WHAT TO WORK ON – For the word "spoon", count the lines in the records below that include it and give only that number.

WORKING DATA –
↓↓↓
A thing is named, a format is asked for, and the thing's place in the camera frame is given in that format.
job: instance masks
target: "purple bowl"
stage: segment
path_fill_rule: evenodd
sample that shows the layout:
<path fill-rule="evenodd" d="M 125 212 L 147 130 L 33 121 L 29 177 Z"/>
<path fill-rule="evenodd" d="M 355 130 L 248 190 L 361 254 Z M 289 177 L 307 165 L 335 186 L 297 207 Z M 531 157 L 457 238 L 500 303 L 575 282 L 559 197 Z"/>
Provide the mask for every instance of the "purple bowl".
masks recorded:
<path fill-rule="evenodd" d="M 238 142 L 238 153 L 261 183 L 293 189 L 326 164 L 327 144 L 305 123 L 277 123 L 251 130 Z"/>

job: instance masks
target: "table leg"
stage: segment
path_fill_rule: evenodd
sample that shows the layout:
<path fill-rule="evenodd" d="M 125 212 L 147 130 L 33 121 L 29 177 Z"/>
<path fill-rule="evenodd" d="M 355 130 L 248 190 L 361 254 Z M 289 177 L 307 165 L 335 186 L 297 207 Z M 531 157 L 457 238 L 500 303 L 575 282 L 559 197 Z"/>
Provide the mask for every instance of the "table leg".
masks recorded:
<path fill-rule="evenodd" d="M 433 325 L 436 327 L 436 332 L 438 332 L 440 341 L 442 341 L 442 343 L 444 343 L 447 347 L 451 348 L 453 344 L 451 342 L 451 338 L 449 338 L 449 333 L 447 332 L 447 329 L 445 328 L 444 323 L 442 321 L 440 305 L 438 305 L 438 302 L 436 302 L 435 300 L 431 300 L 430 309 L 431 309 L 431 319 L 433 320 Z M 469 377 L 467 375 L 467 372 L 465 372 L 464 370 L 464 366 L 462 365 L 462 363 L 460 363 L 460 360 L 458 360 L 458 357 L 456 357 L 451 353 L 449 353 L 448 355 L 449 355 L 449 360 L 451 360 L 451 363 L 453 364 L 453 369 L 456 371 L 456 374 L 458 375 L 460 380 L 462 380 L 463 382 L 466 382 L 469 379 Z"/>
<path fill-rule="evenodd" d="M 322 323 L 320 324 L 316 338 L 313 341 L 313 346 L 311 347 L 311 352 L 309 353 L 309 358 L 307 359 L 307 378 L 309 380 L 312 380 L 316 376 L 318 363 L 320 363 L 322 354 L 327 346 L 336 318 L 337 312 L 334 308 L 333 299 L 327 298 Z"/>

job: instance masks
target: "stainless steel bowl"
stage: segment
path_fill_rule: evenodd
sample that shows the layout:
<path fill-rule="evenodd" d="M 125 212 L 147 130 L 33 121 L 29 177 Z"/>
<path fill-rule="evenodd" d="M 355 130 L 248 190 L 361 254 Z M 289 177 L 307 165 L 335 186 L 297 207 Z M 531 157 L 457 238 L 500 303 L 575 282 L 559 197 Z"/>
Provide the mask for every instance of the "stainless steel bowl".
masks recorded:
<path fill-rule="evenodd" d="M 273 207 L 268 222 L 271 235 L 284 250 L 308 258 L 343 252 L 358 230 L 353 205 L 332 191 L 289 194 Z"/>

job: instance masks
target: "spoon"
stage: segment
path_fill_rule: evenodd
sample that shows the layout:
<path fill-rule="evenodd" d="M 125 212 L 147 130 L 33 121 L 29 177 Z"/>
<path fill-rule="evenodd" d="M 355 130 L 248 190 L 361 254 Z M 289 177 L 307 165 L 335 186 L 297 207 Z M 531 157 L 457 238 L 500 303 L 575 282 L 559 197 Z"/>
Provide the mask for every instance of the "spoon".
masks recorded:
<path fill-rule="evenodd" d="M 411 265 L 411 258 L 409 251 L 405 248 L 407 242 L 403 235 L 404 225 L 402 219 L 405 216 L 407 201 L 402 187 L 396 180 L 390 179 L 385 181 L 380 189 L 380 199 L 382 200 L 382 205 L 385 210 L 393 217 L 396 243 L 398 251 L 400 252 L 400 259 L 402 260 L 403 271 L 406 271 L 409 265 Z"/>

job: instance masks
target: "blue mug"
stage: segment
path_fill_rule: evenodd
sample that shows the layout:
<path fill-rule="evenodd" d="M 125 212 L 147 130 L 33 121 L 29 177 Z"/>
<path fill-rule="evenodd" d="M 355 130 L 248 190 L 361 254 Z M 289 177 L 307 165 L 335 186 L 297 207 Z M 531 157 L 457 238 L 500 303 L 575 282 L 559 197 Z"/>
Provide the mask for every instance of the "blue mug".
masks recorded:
↑↑↑
OUTPUT OF THE TASK – 2